From the records below, please print only the lines from the one containing "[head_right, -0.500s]" through the one containing "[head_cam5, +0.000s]", both included. Skip the pictures.

Start of Material shown

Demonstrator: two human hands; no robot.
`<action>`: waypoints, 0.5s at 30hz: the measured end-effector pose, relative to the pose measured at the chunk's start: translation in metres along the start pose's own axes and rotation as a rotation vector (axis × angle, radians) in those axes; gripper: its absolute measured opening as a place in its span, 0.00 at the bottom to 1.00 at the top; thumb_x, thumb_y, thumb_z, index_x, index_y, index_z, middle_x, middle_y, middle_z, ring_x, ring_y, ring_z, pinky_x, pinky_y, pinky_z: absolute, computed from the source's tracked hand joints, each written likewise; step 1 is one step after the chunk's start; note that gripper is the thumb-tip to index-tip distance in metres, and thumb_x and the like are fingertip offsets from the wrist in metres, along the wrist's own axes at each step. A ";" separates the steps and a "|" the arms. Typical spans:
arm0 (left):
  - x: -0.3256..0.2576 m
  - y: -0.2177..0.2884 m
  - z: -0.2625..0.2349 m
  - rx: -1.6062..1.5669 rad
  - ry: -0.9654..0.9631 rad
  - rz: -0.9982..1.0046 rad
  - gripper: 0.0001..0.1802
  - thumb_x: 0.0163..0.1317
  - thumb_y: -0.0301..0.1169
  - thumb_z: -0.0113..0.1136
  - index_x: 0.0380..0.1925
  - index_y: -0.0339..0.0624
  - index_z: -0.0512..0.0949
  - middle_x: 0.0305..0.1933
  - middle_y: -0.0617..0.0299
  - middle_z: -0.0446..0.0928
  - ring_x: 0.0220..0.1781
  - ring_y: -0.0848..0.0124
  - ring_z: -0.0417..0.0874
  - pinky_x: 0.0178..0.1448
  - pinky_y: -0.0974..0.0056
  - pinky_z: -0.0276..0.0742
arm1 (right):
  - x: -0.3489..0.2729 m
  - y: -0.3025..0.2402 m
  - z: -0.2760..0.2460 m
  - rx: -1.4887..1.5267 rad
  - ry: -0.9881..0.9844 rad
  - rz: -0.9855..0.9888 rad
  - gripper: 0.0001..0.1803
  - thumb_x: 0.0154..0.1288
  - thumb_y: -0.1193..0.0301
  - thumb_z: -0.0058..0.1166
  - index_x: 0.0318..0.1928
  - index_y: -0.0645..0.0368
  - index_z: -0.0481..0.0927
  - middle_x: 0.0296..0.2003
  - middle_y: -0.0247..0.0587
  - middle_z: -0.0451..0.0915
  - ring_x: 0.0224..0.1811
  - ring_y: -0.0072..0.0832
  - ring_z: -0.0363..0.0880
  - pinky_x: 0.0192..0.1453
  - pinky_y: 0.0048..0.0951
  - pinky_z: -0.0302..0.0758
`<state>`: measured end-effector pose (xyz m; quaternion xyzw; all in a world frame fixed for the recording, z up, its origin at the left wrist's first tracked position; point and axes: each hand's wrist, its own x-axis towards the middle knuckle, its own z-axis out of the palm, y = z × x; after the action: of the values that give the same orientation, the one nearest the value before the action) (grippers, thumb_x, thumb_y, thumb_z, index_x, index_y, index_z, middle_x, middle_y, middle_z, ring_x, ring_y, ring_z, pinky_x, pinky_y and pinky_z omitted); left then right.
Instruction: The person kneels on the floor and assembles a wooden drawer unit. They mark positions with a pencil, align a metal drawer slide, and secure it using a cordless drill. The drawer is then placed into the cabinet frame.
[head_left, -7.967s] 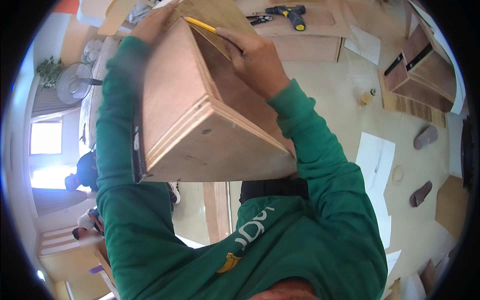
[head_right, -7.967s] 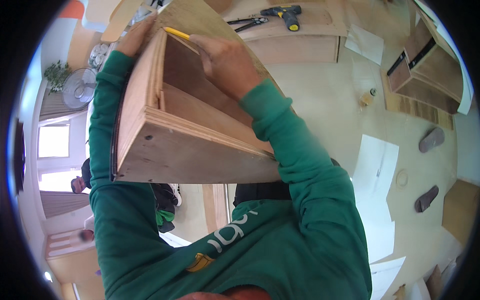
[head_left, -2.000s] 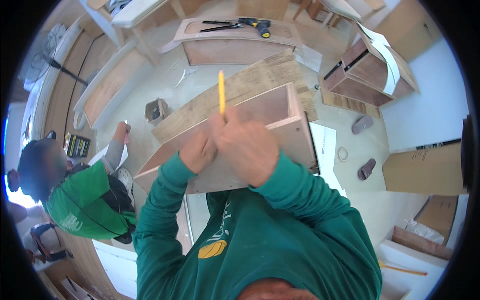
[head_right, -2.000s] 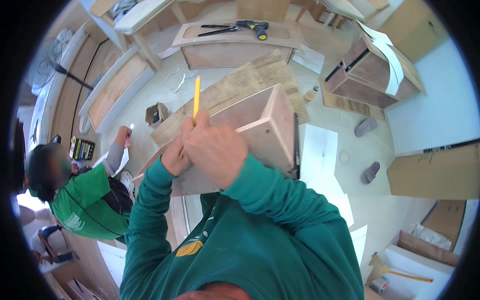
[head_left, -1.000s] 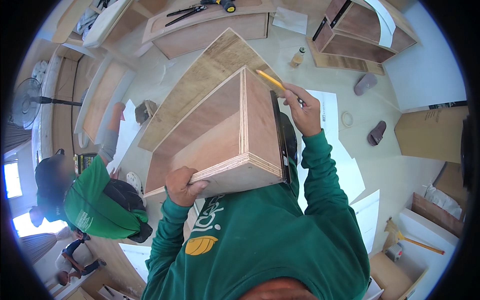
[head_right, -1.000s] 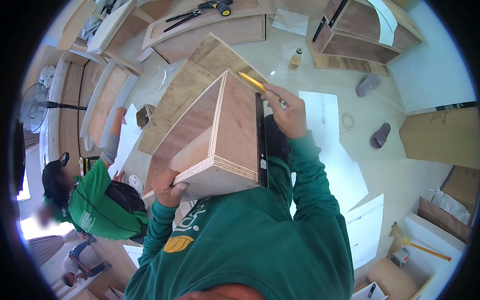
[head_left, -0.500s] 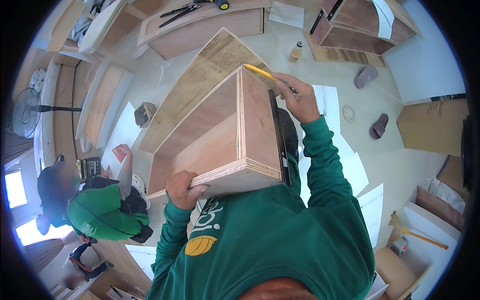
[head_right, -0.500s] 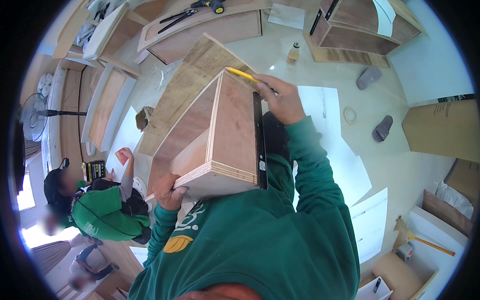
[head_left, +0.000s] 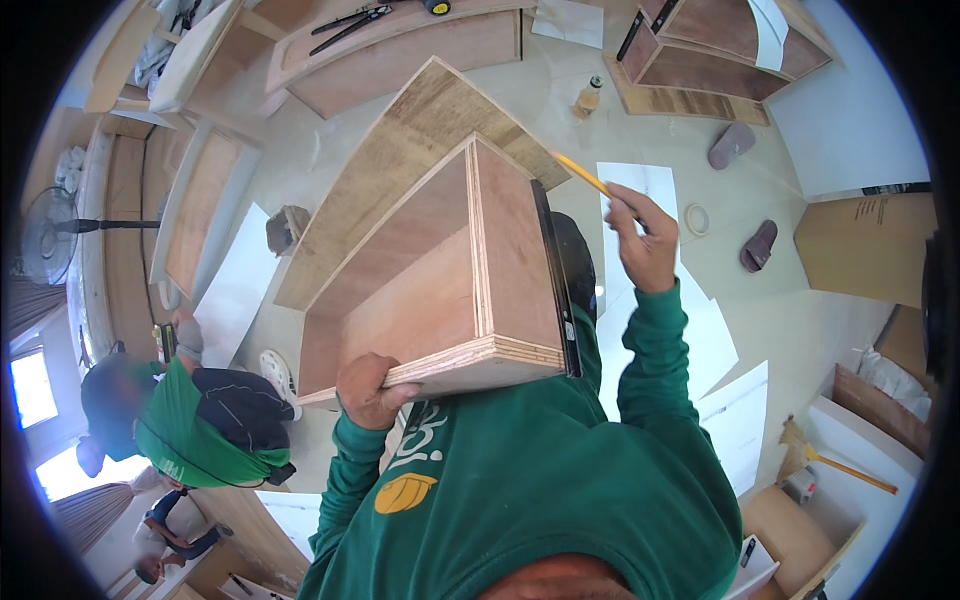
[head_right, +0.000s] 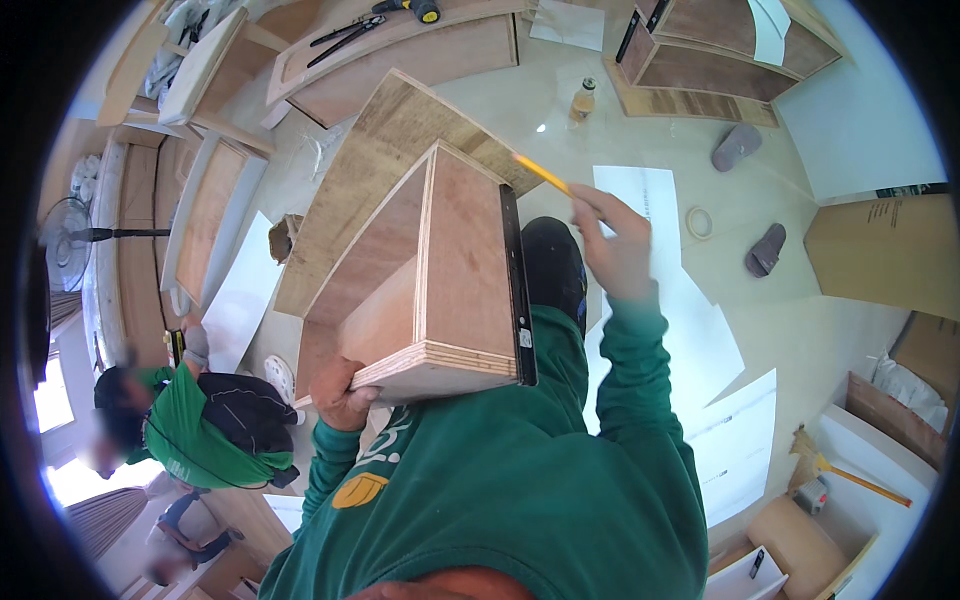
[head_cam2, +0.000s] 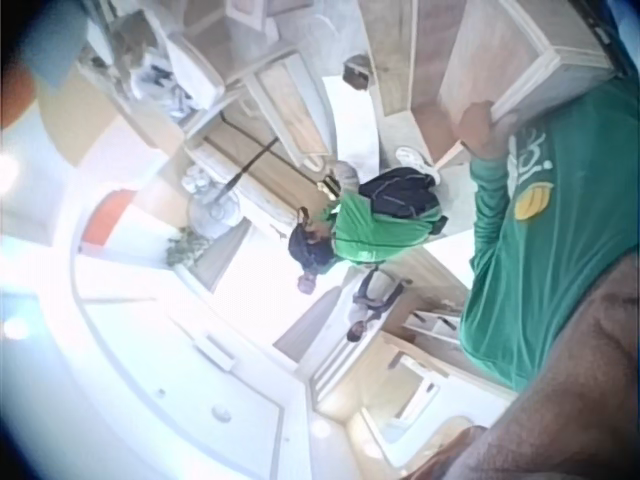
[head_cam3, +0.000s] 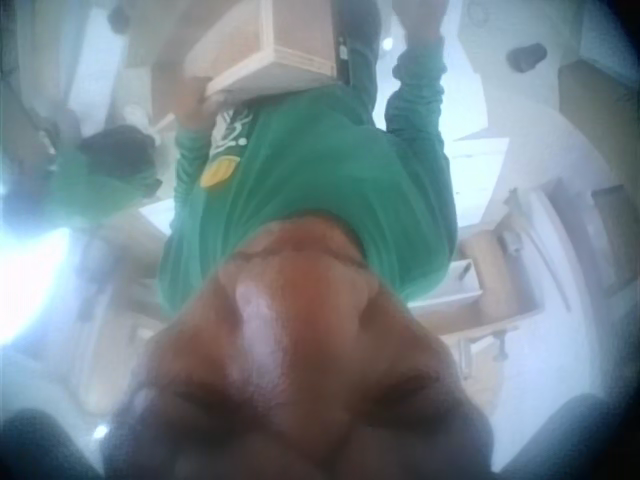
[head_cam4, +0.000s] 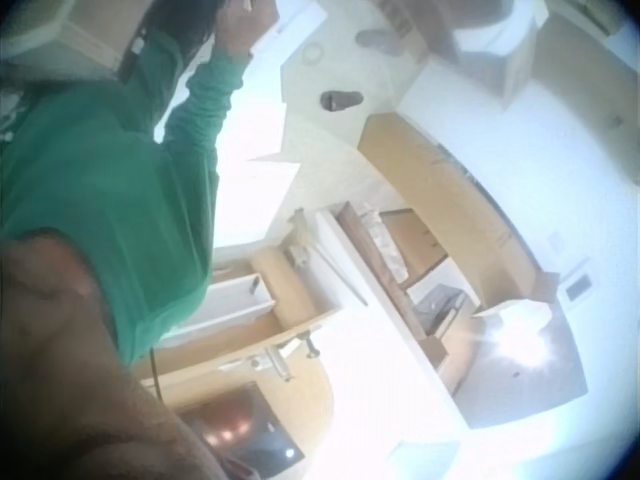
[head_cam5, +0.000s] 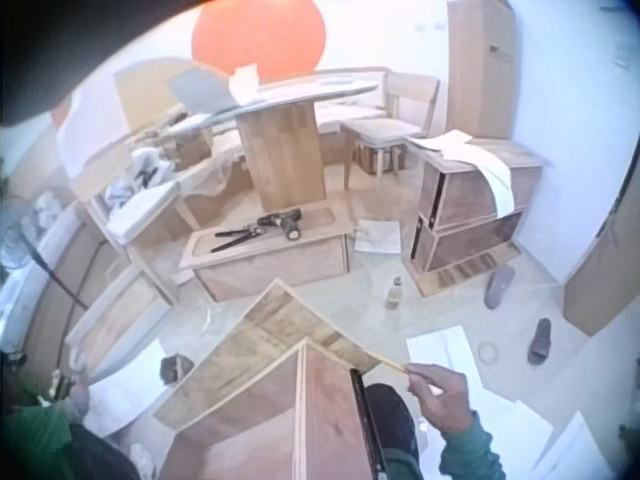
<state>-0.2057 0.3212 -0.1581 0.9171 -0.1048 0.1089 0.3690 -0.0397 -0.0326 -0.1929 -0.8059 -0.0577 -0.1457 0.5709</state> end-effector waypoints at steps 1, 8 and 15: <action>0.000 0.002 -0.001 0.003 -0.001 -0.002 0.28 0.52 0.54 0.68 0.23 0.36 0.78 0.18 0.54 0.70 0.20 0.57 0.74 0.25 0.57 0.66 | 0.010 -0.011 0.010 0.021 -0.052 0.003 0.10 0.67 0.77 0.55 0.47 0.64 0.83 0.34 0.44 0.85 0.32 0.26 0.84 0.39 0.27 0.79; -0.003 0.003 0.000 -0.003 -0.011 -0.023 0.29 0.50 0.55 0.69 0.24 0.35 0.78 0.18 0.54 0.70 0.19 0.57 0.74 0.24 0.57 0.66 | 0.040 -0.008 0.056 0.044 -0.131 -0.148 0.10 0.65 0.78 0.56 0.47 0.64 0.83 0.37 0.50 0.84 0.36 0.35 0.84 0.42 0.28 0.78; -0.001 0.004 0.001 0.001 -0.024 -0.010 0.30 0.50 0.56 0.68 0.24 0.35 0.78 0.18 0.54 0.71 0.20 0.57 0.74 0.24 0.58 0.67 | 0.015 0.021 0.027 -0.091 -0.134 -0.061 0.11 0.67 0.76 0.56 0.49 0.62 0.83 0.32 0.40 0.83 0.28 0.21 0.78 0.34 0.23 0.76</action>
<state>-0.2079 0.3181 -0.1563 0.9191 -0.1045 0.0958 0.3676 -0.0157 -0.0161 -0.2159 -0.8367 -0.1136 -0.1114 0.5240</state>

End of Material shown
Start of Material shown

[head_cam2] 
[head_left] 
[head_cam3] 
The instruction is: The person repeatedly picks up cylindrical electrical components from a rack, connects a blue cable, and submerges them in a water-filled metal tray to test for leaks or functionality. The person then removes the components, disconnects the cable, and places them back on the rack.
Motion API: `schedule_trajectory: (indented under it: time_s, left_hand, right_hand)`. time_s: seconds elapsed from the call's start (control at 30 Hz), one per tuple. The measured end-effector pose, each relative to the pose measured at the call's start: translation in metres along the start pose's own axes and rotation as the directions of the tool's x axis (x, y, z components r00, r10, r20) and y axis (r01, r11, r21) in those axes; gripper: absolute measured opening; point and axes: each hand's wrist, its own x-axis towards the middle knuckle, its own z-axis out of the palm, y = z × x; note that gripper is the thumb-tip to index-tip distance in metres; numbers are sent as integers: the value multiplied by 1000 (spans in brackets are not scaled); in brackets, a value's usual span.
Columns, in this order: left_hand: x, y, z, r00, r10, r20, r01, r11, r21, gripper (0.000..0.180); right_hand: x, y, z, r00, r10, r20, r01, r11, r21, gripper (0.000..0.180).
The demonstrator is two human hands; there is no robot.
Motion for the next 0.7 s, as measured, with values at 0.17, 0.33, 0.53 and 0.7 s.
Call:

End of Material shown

• [Task result]:
[head_right, -0.500s] 
[head_left, +0.000s] 
[head_right, +0.000s] 
[head_cam2, +0.000s] 
[head_cam3, +0.000s] 
[head_cam4, +0.000s] 
[head_cam5, +0.000s] 

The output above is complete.